In the case of our random two-class data introduced above, such a testing set provides a far more accurate picture of how well our cross-validated model will work in general.  In the panels below we again show this dataset, only now we show both the validation data (those points highlighted with yellow boundaries) as well as with a testing portion of $100$ points (those points highlighted with green boundaries) that was removed when cross-validating and not shown above.  While our cross-validated model achieved $60\%$ accuracy on the validation set (as mentioned previously), it achieves only a $45\%$ accuracy on the testing set. The latter error clearly better depicts cross-validated model's true ability, which given the nature of how this data is generated we would expect in general to be no better than chance ($50\%$).

In [9]:
# show training, validation, and testing data
demo6.show_train_test(runs6,x_test,y_test,color_region=True)

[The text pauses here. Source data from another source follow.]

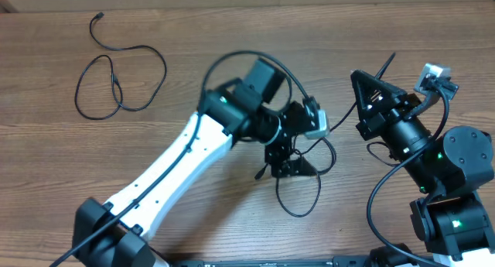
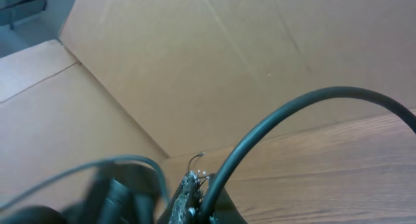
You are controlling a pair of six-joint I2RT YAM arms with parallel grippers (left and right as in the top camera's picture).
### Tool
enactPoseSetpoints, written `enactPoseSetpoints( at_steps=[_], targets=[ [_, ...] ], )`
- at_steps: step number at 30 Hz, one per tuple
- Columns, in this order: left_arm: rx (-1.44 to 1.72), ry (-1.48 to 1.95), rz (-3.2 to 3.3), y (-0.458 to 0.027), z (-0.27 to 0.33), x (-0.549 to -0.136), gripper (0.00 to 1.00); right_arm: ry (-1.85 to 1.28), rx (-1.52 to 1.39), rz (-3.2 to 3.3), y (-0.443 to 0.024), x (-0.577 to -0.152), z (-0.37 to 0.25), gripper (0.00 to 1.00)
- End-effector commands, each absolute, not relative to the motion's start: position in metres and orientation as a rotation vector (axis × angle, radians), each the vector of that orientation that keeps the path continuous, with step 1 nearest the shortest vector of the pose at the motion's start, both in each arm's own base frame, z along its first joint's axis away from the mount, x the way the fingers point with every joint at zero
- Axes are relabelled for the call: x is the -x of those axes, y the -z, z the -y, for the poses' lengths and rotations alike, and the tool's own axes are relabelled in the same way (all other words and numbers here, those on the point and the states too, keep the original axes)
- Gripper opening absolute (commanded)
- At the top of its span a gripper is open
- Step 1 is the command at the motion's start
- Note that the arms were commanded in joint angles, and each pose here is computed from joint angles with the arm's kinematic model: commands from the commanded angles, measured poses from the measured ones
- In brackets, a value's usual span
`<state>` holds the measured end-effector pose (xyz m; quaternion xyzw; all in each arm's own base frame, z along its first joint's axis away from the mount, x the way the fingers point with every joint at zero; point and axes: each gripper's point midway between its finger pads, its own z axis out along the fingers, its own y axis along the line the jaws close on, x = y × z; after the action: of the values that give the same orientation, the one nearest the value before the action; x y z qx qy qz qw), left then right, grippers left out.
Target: Untangle cables
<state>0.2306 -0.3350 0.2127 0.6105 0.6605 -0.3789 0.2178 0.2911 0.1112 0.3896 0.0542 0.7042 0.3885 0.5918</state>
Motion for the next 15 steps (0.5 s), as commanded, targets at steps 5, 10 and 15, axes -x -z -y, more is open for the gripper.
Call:
enactPoseSetpoints(
  at_steps=[5,10,15],
  targets=[
    [-1.521,1.127,-1.928,-0.166,0.358,-0.229,0.71,-0.972,-0.159,-1.604,-0.408,-0.285,-0.113,0.04],
    [-1.352,1.008,-2.097,-0.145,0.351,-0.25,0.04,-0.96,-0.182,-1.644,-0.398,-0.286,-0.111,0.04],
    [-0.989,0.92,-2.249,-0.177,0.319,-0.309,0.04,-0.75,-0.44,-1.842,-0.335,-0.294,-0.069,0.04]
  ],
)
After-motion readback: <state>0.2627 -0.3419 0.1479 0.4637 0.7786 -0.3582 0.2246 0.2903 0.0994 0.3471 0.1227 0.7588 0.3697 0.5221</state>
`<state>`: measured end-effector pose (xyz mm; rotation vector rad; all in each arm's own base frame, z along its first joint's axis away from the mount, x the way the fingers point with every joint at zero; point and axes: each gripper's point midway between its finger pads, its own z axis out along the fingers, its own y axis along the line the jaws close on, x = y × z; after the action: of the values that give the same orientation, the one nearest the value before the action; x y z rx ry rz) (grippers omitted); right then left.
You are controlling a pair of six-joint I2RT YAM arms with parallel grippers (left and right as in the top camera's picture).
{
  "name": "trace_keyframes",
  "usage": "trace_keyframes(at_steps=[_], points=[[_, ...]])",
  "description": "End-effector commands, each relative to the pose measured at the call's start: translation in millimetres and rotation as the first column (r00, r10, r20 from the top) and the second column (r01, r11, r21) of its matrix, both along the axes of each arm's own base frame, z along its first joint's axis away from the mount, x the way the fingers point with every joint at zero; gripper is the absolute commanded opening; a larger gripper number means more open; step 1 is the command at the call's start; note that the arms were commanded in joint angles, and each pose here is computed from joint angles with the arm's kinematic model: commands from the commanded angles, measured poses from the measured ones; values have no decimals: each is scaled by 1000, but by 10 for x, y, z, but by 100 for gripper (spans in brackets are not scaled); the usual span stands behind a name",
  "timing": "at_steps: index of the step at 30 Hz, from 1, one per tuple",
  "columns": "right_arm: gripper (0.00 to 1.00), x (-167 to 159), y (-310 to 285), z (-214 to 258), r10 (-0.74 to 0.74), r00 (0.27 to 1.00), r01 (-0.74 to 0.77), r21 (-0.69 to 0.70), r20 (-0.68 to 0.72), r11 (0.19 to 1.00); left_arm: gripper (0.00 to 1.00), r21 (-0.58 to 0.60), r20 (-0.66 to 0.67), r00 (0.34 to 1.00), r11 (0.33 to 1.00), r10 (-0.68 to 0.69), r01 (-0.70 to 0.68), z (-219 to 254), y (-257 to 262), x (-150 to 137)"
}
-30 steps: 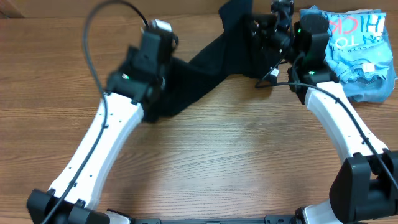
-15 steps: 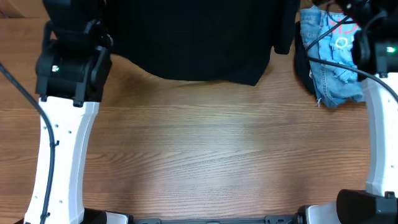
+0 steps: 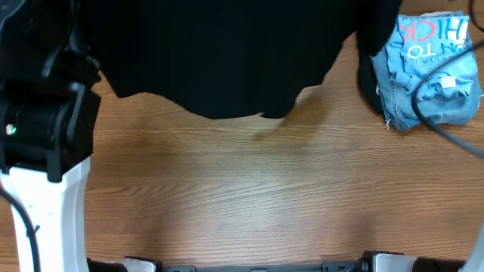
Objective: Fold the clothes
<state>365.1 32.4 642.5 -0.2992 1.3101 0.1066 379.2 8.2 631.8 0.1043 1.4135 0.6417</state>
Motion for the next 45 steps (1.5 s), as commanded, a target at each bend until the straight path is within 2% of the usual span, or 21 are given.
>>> trace_keyframes(at_steps=[1, 5, 9, 12, 15, 17, 19, 21, 24, 26, 29, 32, 34, 37, 42, 45], points=[[4, -445, -255, 310, -153, 985, 152, 18, 85, 988, 4, -11, 17, 999, 1000, 29, -29, 165, 85, -455], [4, -582, -252, 274, -159, 985, 159, 19, 60, 987, 4, -64, -39, 999, 997, -38, 36, 12, -98, -572], [4, -305, -277, 103, -159, 987, 159, 14, 1, 987, 4, -111, -83, 994, 992, -77, 68, -163, -199, -391], [4, 103, -310, -149, -155, 985, 156, 9, -73, 988, 4, -91, -149, 986, 994, -70, 57, -398, -302, -9], [4, 543, -239, -376, -89, 990, 89, -1, -111, 996, 4, -79, -198, 980, 997, -7, -8, -709, -200, 569], [4, 883, -186, -432, -36, 997, 36, -1, -74, 999, 4, -64, -187, 982, 998, 4, -16, -826, -99, 938], [4, 1158, -169, -333, -2, 999, 2, 17, 35, 1000, 4, -38, -72, 997, 999, 7, -10, -693, 58, 1256], [4, 1210, -116, -280, 38, 996, -40, 19, 82, 999, 4, -9, -24, 1000, 1000, -17, 17, -602, 103, 1335], [4, 1210, -111, -282, 47, 995, -49, 15, 84, 999, 4, 53, -28, 1000, 999, -8, 10, -556, 159, 1325], [4, 1284, -126, -466, 39, 999, -39, 2, 14, 999, 4, 62, -131, 990, 996, -49, 58, -804, 90, 1387], [4, 1294, -127, -563, 36, 999, -36, -5, -29, 999, 4, 59, -211, 977, 998, -13, 26, -1031, 195, 1432], [4, 1079, -115, -436, 33, 999, -34, -5, -25, 999, 4, 57, -191, 980, 997, 62, -52, -895, 316, 1244], [4, 840, -142, -340, 2, 999, -2, 4, -39, 1000, 4, 37, -192, 979, 998, 61, -55, -784, 336, 1010], [4, 391, -198, -224, -59, 996, 60, 18, -70, 998, 4, -43, -191, 980, 997, 54, -63, -604, 381, 473], [4, -472, -300, 107, -169, 985, 170, 41, -15, 985, 4, -180, -32, 999, 984, 13, -19, -55, 416, -657], [4, -845, -323, 179, -204, 979, 203, 51, 0, 978, 4, -245, -5, 997, 967, -71, 68, -16, 317, -1045]])
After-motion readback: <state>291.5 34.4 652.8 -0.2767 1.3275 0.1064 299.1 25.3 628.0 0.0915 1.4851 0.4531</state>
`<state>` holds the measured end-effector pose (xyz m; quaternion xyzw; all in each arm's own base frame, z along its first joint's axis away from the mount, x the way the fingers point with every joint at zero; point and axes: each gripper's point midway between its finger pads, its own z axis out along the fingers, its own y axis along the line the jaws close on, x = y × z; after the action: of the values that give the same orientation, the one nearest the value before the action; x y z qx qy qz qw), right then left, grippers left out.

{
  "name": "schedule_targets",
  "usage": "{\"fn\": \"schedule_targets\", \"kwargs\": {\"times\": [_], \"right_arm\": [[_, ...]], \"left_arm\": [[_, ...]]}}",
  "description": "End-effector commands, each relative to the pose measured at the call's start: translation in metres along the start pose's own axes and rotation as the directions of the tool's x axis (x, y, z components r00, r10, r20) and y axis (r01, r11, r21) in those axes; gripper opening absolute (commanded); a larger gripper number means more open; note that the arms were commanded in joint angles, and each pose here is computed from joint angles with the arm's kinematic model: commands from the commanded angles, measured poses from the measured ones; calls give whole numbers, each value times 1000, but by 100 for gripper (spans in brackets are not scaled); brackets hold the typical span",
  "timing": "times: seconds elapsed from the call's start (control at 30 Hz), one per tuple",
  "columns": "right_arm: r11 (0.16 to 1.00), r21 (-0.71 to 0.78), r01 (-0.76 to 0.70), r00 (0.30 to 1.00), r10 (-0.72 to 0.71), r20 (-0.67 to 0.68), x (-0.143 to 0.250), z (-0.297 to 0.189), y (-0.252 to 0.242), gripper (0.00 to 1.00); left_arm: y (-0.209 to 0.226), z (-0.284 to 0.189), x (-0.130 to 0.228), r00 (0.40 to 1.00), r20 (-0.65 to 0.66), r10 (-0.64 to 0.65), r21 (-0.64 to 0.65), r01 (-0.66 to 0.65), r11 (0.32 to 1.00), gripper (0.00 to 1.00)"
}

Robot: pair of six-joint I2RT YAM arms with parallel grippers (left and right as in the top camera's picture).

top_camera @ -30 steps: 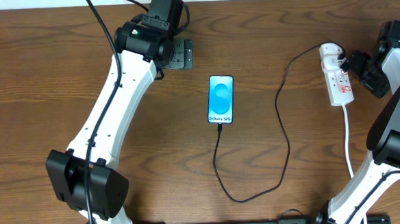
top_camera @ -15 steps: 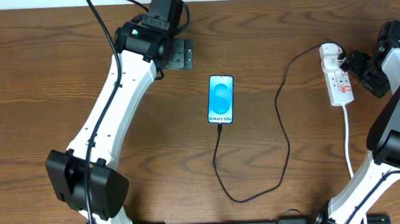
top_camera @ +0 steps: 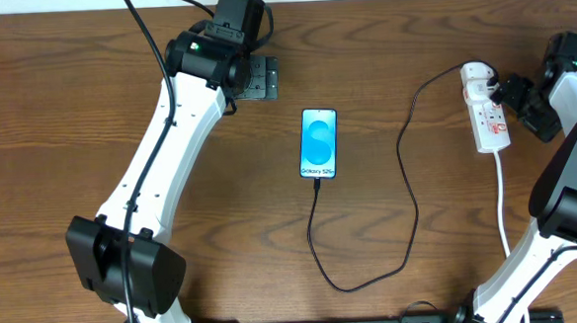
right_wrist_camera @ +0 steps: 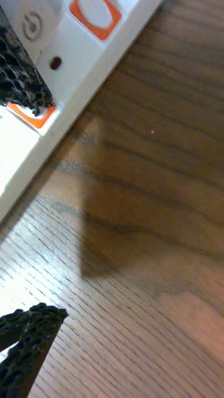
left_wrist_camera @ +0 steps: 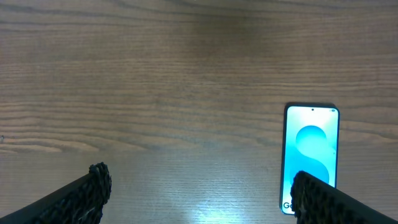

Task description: Plug charger to phone and switch on socket

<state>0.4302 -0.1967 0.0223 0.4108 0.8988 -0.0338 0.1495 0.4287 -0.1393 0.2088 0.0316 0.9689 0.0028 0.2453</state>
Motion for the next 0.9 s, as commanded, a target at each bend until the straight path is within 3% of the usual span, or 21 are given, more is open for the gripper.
{"fn": "schedule_targets", "kwargs": {"times": [0.0, 0.87], "right_arm": [[1000, 8, -14, 999, 14, -29, 12, 10, -6, 99], [993, -116, 2, 991, -18, -134, 35, 10, 13, 99]], "left_arm": [[4, 3, 0, 1000, -3, 2, -22, -2, 1000, 94], [4, 3, 0, 1000, -3, 2, -22, -2, 1000, 94]]}}
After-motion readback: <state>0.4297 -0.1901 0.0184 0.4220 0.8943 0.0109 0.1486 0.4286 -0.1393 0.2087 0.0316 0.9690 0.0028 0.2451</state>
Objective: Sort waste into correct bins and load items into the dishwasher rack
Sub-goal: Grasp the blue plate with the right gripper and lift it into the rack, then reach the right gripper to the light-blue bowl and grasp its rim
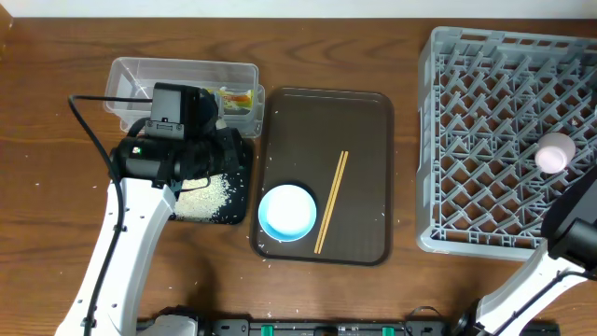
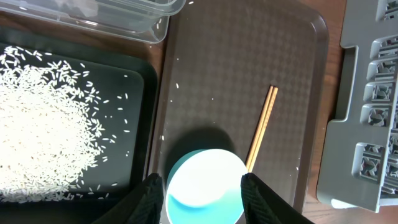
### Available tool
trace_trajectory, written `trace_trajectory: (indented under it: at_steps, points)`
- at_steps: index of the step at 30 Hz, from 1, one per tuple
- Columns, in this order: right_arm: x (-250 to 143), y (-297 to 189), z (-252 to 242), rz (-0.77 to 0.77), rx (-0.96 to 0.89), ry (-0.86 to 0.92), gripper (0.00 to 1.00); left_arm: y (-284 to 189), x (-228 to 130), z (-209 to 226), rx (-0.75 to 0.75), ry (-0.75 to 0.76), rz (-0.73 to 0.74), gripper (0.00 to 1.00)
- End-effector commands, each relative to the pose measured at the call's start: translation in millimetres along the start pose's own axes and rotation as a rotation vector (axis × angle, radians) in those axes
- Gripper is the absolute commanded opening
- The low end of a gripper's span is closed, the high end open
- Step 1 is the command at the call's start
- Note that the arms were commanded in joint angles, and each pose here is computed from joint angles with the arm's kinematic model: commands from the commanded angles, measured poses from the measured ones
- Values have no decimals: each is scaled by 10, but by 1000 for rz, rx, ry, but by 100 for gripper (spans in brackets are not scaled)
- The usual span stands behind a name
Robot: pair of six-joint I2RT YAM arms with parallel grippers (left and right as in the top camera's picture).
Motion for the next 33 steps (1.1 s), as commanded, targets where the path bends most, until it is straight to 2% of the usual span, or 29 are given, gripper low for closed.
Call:
trace_trajectory:
  at_steps: [1, 8, 13, 15, 19, 23, 27, 31, 33]
  points:
    - [122, 10, 40, -76, 20, -135, 1, 16, 15, 38, 16, 11, -4, 44]
    - [162, -41, 318, -126, 127, -183, 1, 16, 19, 34, 15, 11, -6, 44]
    - [89, -102, 566, -95, 219, -125, 1, 16, 18, 34, 14, 7, -5, 44]
    - [78, -138, 625, -83, 244, -74, 5, 16, 18, 34, 15, -6, -5, 44]
    - [51, -222, 737, -52, 288, 21, 18, 16, 17, 34, 15, -9, -5, 44]
    - [32, -385, 904, -29, 344, 8, 54, 16, 17, 34, 15, -11, -5, 44]
    - [66, -487, 857, -11, 316, 60, 82, 16, 17, 34, 15, -11, -5, 44]
    - [158, -652, 532, -57, 301, 145, 99, 16, 17, 35, 15, -11, -5, 44]
    - [233, -781, 319, -116, 317, 186, 99, 16, 17, 35, 15, -11, -5, 44]
Point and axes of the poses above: each gripper's point midway between its finger pads, its own y axis out along the fingers, its own z axis along the line the jaws close on, x = y × z, the point moved 2 cm from there along -y, back along the fingers, and after that the axes turned 15 degrees about -y, right-handed, at the moved point
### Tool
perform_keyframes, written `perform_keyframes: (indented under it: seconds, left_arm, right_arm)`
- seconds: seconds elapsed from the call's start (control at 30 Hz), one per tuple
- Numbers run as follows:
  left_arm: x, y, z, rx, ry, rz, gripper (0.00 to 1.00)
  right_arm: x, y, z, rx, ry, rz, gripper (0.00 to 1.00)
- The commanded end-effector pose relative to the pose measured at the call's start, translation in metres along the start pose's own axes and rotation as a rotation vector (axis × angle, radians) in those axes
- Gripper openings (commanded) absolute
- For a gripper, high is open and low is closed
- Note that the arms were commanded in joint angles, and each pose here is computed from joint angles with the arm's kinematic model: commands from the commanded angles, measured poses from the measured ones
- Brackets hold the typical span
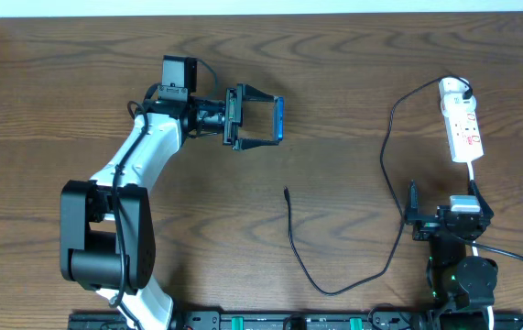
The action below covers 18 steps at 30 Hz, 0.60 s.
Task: Plug charger to phone and switch on socket
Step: 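Hold the phone raised and rotate it toward the right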
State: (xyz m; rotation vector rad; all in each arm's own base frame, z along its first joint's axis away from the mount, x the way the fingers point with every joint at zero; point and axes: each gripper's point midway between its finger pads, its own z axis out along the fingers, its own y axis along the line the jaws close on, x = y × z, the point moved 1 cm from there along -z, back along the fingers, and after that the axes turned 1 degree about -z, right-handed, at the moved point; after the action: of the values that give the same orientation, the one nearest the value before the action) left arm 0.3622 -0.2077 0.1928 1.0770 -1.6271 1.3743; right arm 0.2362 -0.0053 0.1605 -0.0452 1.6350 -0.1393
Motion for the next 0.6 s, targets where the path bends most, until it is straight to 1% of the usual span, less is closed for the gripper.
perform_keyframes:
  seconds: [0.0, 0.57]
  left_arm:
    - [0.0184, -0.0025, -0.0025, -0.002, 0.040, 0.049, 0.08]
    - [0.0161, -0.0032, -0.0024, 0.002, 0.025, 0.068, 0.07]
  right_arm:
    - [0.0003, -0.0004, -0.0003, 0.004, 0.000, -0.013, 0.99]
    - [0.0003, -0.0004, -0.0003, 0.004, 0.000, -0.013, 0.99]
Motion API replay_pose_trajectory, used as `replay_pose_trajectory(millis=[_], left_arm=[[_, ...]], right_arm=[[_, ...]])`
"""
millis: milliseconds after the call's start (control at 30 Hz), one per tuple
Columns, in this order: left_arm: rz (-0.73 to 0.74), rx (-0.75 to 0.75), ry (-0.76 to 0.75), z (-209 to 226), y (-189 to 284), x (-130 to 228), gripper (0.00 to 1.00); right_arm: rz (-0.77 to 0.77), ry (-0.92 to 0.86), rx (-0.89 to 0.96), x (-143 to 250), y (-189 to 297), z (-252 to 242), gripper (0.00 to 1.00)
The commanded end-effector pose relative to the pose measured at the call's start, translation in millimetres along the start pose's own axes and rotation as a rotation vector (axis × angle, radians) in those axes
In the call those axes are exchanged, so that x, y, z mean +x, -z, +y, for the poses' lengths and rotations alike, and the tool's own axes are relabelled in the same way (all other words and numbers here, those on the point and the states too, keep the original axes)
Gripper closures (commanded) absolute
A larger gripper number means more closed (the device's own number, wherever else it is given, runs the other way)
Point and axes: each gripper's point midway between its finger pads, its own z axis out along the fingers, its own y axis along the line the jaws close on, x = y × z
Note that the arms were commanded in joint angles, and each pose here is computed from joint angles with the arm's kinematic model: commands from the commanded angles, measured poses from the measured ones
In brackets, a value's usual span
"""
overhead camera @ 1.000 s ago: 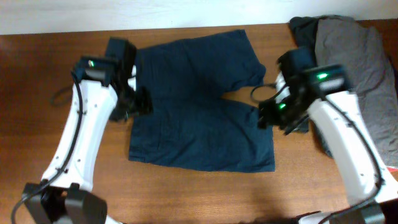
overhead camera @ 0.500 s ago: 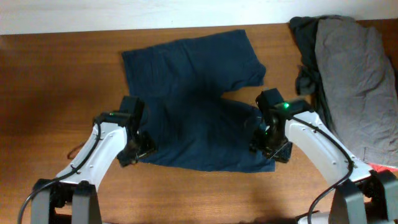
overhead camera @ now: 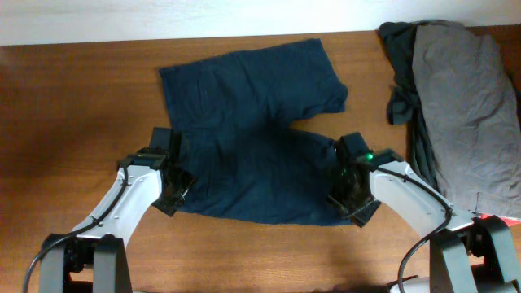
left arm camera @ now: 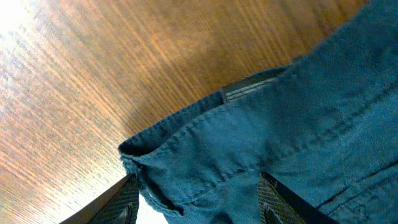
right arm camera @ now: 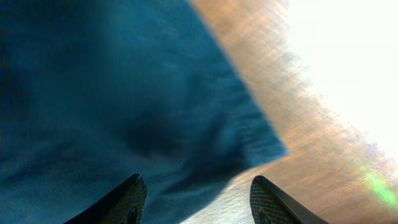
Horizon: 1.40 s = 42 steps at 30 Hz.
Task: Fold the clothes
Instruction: 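Grasp the bottom hems of both shorts legs with both grippers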
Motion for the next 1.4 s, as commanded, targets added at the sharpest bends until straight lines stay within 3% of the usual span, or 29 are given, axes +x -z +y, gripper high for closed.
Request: replay_pose_trajectory(millis=[0, 167, 433, 700, 867, 1000, 1367], left_arm=[[0.035, 0.010, 0.075, 4, -1, 8, 0.39], [0.075, -0.036, 0.072, 16, -2, 18, 0.39], [0.018, -0.102, 0.068, 37, -12, 14, 0.38], [-0.031, -0.018, 0.073, 32, -36, 11, 0.38], [-0.028, -0.023, 0.065, 33, -36, 12, 0.59], [-0.029, -0.023, 0.065, 33, -36, 11, 0.97], [-0.027, -0.022, 0.065, 33, -36, 12, 0.99]], right_arm=[[0.010, -0.063, 0.039, 6, -8, -13, 0.41], [0.021, -0.059, 0.047, 9, -10, -16, 0.41], [0.019, -0.041, 0.043, 8, -10, -15, 0.41], [-0.006, -0.031, 0.045, 3, -10, -15, 0.41], [-0.005, -0.031, 0.045, 4, -10, -15, 0.42], [-0.001, -0.032, 0.044, 4, -10, -15, 0.42], [-0.004, -0.032, 0.058, 5, -17, -21, 0.42]])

# print out accuracy on entire dataset
test_acc = 1 - mylib6.counter(w,x_test,y_test)/np.size(y_test)
print ('accuracy on test set ' + str(np.round(100*test_acc,2)) + '%')

<IPython.core.display.Javascript object>

accuracy on test set 45.0%


### What portion of the original dataset should we assign to our testing set?

- As with the portioning of training and validation, there is no general rule for portioning.

- Note: the use of testing data is a luxury we can indulge in only when we have a large amount of data. When data is scarce we must leverage it all just to build a halfway reasonable cross-validated model.

- When data is plentiful, often the size of validation and testing sets are chosen similarly, e.g., if $\frac{1}{10}$ of a dataset is used for validation, often for simplicity the same portion is used for testing as well.